[Dataset entries]
===
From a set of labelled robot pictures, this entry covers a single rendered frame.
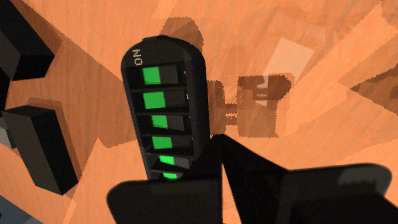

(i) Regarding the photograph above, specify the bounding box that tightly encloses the dark grey switch panel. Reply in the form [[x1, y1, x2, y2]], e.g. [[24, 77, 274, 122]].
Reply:
[[121, 34, 210, 180]]

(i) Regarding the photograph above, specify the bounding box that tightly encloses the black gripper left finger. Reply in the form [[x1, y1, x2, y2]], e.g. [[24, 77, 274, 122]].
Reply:
[[106, 134, 223, 224]]

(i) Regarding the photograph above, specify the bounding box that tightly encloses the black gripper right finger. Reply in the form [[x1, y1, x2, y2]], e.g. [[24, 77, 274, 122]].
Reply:
[[219, 134, 392, 224]]

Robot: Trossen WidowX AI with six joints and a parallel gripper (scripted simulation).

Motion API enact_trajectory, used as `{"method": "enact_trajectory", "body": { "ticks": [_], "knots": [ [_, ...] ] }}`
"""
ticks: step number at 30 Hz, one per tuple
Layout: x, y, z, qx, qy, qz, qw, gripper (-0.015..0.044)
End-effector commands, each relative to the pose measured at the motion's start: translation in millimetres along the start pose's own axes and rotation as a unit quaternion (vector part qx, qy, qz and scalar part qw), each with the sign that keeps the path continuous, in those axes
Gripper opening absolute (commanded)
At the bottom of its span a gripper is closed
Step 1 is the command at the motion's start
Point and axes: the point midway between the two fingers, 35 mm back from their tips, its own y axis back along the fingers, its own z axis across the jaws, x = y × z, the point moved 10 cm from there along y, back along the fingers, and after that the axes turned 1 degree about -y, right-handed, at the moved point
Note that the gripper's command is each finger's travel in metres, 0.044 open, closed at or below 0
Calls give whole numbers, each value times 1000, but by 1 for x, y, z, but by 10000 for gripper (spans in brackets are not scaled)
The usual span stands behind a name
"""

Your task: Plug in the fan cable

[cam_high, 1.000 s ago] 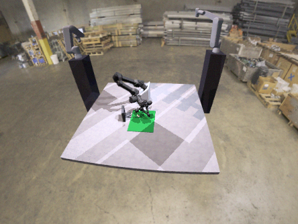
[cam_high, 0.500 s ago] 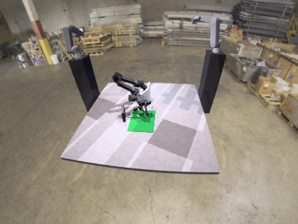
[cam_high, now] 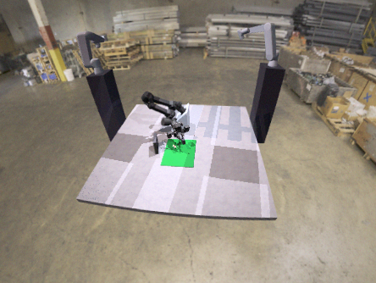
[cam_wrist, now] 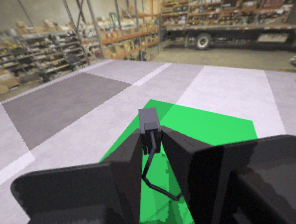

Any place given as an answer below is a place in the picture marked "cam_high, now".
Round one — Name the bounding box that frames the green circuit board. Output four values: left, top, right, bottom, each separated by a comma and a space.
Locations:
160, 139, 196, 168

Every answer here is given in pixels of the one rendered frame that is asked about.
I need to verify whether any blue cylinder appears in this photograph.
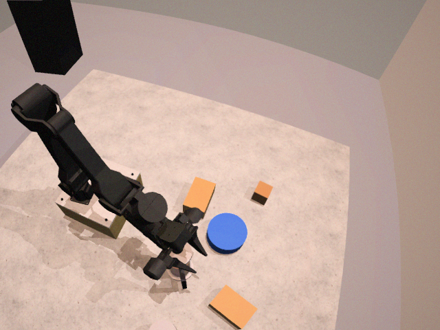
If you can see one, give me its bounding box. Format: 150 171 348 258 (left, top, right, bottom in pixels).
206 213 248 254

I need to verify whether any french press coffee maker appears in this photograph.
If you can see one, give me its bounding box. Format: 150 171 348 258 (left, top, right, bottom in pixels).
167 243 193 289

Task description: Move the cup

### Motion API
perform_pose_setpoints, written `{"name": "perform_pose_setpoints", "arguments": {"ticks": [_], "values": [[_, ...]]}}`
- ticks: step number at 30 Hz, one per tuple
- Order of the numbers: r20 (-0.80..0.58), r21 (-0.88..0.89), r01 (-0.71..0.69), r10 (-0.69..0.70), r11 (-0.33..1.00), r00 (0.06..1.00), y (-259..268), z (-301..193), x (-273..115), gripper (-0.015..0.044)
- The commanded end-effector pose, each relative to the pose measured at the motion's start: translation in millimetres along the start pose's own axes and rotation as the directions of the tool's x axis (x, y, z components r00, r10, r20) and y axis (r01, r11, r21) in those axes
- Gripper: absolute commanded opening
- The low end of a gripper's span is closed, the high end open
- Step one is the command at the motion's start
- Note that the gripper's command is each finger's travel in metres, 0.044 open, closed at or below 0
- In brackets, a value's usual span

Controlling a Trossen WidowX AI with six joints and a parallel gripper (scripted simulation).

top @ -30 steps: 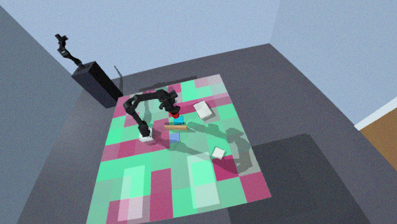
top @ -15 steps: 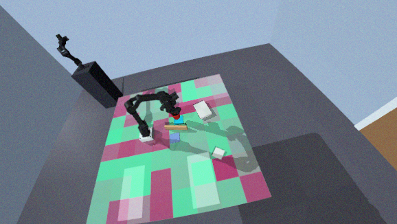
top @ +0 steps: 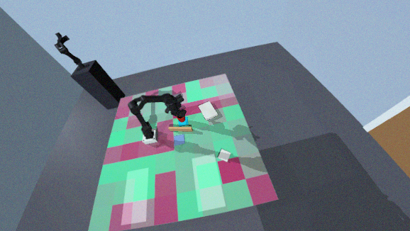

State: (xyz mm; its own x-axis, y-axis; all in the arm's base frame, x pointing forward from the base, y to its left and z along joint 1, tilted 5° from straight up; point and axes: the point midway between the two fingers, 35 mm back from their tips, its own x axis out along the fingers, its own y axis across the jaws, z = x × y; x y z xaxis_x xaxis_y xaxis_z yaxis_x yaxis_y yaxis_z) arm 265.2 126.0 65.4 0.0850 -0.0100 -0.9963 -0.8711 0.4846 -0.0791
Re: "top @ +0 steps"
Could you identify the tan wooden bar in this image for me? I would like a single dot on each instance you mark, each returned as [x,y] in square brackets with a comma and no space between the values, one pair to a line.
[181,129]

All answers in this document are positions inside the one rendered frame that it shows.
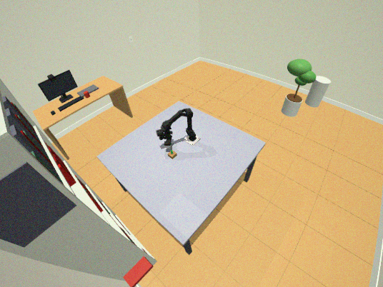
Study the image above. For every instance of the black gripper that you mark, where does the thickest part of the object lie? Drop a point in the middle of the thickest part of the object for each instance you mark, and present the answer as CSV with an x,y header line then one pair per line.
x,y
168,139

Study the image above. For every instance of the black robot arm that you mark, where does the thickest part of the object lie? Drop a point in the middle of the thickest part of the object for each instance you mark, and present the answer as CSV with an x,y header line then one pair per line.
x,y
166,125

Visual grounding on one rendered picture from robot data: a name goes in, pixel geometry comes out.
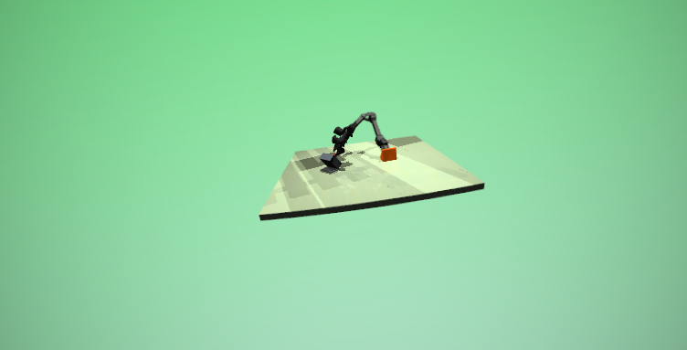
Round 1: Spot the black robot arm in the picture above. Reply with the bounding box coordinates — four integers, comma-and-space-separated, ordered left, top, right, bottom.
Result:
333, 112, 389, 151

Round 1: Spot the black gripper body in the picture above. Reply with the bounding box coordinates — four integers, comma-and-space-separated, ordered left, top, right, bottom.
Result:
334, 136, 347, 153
===
### [Directions for this task]
Output only the lines above from the one containing "Calls give whole" to the one containing "[cam_wrist, now]", both included, exactly as written and with no pictures.

### [Final answer]
Calls give whole numbers, each value times 1000, but by 1 for x, y, z, but by 10000 for gripper (spans in brackets are not scaled)
The usual span stands behind a name
"""

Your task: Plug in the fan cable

[cam_high, 1.000 s ago] 
[cam_high, 0.500 s ago] 
[cam_high, now] 
[cam_wrist, now] 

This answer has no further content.